Exercise brief:
Only one stretch of the data is wanted: the line containing "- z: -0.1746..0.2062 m", the line containing "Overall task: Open", and every line between them, copied exactly.

--------------------------------

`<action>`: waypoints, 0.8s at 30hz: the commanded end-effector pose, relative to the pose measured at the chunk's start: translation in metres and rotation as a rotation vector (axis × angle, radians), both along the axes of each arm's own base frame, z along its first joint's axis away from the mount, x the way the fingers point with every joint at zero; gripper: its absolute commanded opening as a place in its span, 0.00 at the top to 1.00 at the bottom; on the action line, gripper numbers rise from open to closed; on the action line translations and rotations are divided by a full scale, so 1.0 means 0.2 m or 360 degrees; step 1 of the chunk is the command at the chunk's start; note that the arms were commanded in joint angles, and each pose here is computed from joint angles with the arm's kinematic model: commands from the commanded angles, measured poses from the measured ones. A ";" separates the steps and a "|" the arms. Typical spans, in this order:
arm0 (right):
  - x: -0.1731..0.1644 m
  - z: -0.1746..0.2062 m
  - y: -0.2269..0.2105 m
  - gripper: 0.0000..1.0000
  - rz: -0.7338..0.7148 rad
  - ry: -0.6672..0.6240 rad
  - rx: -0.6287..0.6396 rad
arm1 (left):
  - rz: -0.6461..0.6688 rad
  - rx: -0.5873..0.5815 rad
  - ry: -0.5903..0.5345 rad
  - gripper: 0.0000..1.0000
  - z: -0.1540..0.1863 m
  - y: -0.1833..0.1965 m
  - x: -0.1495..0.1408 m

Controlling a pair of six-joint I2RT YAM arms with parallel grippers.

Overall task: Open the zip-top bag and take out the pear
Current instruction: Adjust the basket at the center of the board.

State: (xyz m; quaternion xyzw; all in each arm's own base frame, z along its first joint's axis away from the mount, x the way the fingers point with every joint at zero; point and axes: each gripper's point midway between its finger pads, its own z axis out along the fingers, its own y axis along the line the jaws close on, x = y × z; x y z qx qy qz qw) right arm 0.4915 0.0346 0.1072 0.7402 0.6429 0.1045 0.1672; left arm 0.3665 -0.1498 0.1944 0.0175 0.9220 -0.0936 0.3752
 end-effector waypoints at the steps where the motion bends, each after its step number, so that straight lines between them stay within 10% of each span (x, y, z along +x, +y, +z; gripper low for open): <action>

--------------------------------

Expected answer:
  - z: -0.1746..0.2062 m
  - y: -0.2269..0.2105 m
  - gripper: 0.0000..1.0000
  - rz: -0.7338..0.7148 rad
  - ry: -0.6672..0.6240 rad
  - rx: -0.6287..0.6396 rad
arm1 (left):
  - rz: -0.6461..0.6688 rad
  - rx: -0.5873..0.5815 rad
  - ry: -0.5903..0.5345 rad
  - gripper: 0.0000..1.0000
  - z: -0.1540..0.1863 m
  - y: -0.1833..0.1965 m
  - x: -0.1495..0.1408 m

Controlling a pair of six-joint I2RT YAM arms with parallel grippers.

Overall task: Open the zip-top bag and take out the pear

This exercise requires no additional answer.